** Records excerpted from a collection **
——————
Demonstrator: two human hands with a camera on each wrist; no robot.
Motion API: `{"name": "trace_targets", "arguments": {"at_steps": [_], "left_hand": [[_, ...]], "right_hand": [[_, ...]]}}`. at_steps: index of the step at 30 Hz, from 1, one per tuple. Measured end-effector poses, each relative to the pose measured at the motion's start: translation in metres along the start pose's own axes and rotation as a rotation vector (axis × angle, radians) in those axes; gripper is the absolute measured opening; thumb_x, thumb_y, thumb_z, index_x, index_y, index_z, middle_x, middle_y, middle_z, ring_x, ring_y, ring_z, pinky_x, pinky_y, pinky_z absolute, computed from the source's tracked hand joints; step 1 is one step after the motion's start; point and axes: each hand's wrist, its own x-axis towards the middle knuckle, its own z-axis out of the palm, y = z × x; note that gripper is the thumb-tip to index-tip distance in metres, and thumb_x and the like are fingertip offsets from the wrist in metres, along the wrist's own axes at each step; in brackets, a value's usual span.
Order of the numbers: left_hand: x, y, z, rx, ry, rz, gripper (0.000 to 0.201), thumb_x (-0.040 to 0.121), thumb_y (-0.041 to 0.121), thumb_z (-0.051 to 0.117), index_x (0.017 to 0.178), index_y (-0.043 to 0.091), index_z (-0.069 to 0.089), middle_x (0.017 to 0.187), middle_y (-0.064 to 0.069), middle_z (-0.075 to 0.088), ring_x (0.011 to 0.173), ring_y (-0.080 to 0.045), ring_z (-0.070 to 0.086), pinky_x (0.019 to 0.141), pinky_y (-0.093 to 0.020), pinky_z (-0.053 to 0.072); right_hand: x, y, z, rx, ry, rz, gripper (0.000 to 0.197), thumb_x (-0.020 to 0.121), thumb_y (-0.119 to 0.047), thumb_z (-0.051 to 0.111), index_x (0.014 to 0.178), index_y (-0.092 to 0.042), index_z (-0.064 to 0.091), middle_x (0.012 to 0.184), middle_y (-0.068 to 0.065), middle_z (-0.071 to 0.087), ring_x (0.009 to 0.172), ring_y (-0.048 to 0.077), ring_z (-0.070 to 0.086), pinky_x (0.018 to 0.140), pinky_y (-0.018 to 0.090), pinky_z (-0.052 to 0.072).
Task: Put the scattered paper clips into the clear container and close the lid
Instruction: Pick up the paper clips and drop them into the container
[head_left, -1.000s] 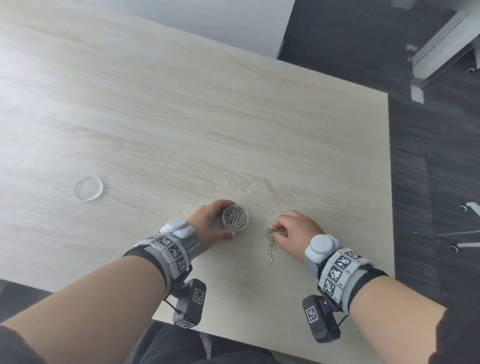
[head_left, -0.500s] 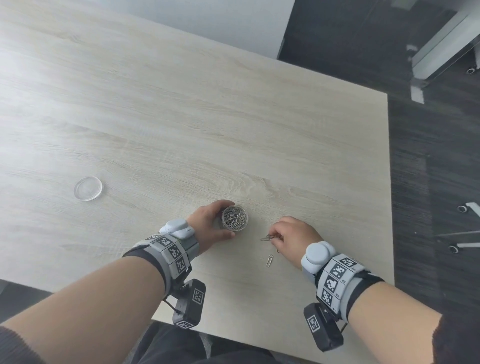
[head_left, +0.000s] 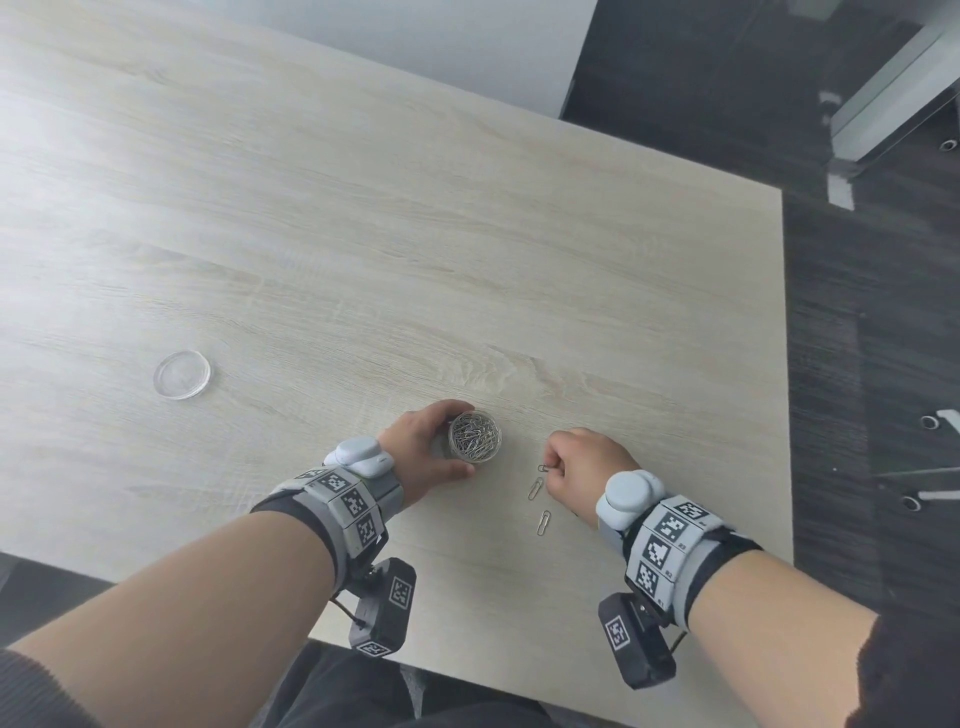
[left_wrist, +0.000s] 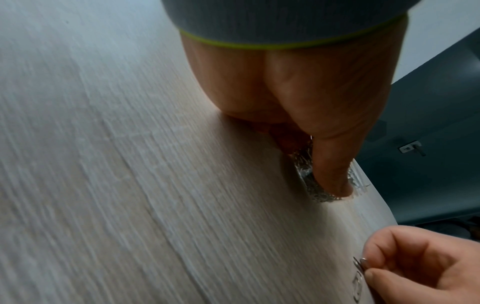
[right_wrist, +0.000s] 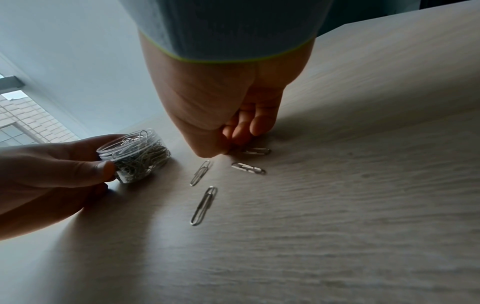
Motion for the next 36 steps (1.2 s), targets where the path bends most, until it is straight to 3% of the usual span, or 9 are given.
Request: {"name": "trace_targets", "arguments": {"at_steps": [5, 8, 11, 14, 18, 24, 30, 36], "left_hand": [[0.0, 0.0, 0.0, -0.004, -0.003, -0.002, 0.069, 0.069, 0.03, 0.085, 0.13, 0.029, 0.053, 0.116, 0.007, 0.065, 0.111, -0.013, 0.06, 0.099, -0.038, 0.048], [0.0, 0.001, 0.001, -0.01, 0.001, 0.0, 0.07, 0.068, 0.03, 0.085, 0.13, 0.028, 0.054, 0.115, 0.007, 0.066, 0.109, -0.012, 0.06, 0.098, -0.038, 0.048], [-0.001, 0.003, 0.0, -0.031, -0.014, -0.007, 0.071, 0.063, 0.039, 0.081, 0.129, 0.03, 0.054, 0.112, 0.01, 0.068, 0.107, -0.01, 0.062, 0.096, -0.04, 0.05], [0.0, 0.002, 0.0, -0.048, -0.021, -0.008, 0.073, 0.06, 0.043, 0.079, 0.127, 0.031, 0.054, 0.112, 0.009, 0.069, 0.107, -0.011, 0.063, 0.095, -0.042, 0.051], [-0.001, 0.0, 0.0, -0.04, -0.018, -0.009, 0.07, 0.06, 0.046, 0.077, 0.125, 0.036, 0.053, 0.115, 0.008, 0.067, 0.11, -0.013, 0.062, 0.097, -0.042, 0.05], [-0.001, 0.003, -0.001, -0.019, -0.023, -0.011, 0.072, 0.06, 0.047, 0.075, 0.127, 0.034, 0.053, 0.116, 0.008, 0.067, 0.11, -0.015, 0.061, 0.097, -0.041, 0.049], [-0.001, 0.005, -0.002, -0.02, -0.027, -0.02, 0.072, 0.062, 0.041, 0.077, 0.129, 0.03, 0.053, 0.117, 0.007, 0.066, 0.111, -0.014, 0.061, 0.099, -0.041, 0.048], [-0.001, 0.005, -0.002, -0.018, -0.027, -0.023, 0.069, 0.067, 0.03, 0.083, 0.129, 0.029, 0.053, 0.117, 0.007, 0.067, 0.11, -0.014, 0.061, 0.098, -0.039, 0.049]], "right_hand": [[-0.002, -0.013, -0.002, 0.248, 0.178, -0.033, 0.01, 0.077, -0.016, 0.061, 0.079, -0.025, 0.064, 0.08, -0.009, 0.059, 0.074, 0.012, 0.056, 0.072, 0.027, 0.047], [0.002, -0.034, -0.005, 0.395, 0.251, -0.12, 0.009, 0.078, -0.016, 0.067, 0.078, -0.025, 0.067, 0.078, -0.011, 0.06, 0.067, 0.001, 0.054, 0.067, 0.014, 0.042], [0.005, -0.052, -0.007, 0.469, 0.265, -0.171, 0.009, 0.077, -0.018, 0.069, 0.079, -0.027, 0.068, 0.079, -0.011, 0.061, 0.067, 0.001, 0.056, 0.066, 0.007, 0.041], [0.007, -0.054, -0.007, 0.496, 0.268, -0.187, 0.008, 0.077, -0.018, 0.07, 0.08, -0.025, 0.068, 0.081, -0.009, 0.062, 0.069, 0.004, 0.057, 0.068, 0.011, 0.044], [0.007, -0.021, -0.009, 0.426, 0.303, -0.078, 0.006, 0.08, -0.015, 0.067, 0.08, -0.021, 0.069, 0.08, -0.009, 0.063, 0.067, 0.003, 0.055, 0.064, 0.012, 0.041], [-0.012, 0.038, -0.007, 0.259, 0.196, 0.09, 0.005, 0.078, -0.023, 0.069, 0.079, -0.027, 0.066, 0.083, -0.012, 0.06, 0.071, 0.0, 0.054, 0.065, 0.016, 0.04], [-0.024, 0.043, 0.004, 0.171, 0.05, -0.038, 0.03, 0.067, -0.044, 0.078, 0.087, -0.028, 0.063, 0.087, -0.013, 0.054, 0.077, 0.004, 0.053, 0.074, 0.022, 0.045], [-0.024, 0.04, 0.005, 0.045, -0.014, -0.082, 0.007, 0.082, -0.032, 0.066, 0.083, -0.027, 0.063, 0.086, -0.013, 0.055, 0.083, 0.011, 0.056, 0.079, 0.028, 0.047]]}}
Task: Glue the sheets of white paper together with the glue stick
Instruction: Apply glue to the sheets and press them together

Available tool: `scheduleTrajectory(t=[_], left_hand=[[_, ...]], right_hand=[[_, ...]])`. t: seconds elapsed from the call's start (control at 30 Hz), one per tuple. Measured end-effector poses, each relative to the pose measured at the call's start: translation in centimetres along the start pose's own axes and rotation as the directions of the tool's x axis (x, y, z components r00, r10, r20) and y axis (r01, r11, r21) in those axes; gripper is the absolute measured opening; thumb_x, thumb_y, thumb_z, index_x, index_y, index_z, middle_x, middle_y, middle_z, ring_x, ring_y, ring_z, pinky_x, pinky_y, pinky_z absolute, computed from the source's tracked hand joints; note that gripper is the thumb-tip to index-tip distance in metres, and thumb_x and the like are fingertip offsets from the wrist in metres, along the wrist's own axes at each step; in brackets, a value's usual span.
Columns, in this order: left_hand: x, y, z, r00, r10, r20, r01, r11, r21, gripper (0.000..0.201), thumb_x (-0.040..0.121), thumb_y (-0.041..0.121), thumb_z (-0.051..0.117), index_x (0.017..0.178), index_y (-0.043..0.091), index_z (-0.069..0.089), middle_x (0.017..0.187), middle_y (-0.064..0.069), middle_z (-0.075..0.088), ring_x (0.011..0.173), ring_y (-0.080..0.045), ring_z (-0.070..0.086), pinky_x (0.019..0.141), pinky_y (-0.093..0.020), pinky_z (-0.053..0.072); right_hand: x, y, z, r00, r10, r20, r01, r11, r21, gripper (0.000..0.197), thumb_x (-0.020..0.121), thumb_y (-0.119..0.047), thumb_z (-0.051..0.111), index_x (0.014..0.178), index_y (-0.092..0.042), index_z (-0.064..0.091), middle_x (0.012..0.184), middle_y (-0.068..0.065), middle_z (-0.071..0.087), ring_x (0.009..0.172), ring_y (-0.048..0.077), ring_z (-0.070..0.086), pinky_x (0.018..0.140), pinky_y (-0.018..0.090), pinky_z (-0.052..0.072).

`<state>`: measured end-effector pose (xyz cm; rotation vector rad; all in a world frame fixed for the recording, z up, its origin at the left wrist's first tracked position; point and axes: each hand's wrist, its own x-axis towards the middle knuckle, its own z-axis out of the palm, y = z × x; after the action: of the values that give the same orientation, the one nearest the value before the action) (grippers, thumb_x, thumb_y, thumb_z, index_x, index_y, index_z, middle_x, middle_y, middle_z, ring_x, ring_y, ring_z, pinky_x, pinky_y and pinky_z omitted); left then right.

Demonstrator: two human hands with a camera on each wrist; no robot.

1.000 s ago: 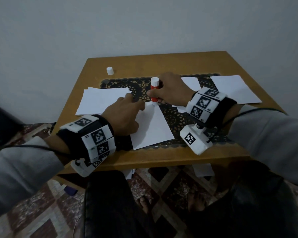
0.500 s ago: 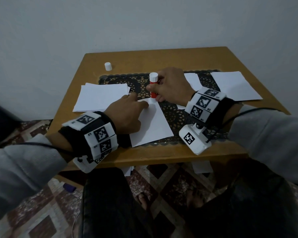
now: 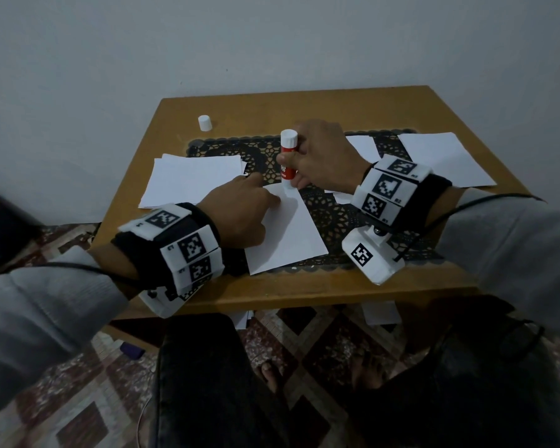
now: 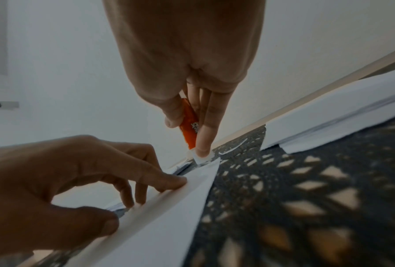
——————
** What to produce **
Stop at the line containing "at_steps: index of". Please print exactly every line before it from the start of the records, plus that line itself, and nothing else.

** Solution for this task **
Demonstrator: two human hands with a camera on each wrist; no robot.
Motion API: `{"name": "trace_targets", "arguments": {"at_steps": [_], "left_hand": [[_, ...]], "right_hand": [[_, ...]]}}`. at_steps: index of the step at 30 Hz, from 1, one per tuple. Measured end-effector poses, each relative to the pose measured at the motion's start: translation in metres along the start pose's own axes and rotation as a rotation vector (axis × angle, radians) in those axes; gripper is the absolute measured opening; thumb_x, thumb_y, thumb_z, index_x, index_y, index_z, middle_x, middle_y, middle_z, ring_x, ring_y, ring_z, pinky_x, pinky_y, pinky_z absolute, computed from the source's tracked hand joints; step 1 is one step after the motion's start; point and axes: each hand's wrist, its own x-axis towards the middle knuckle, its own z-axis out of the palm, y = z × x; note that gripper is the thumb-tip to index-tip distance in metres, and thumb_x and the like are fingertip offsets from the wrist in metres, along the wrist's own axes at each step; in brackets, a value's usual span.

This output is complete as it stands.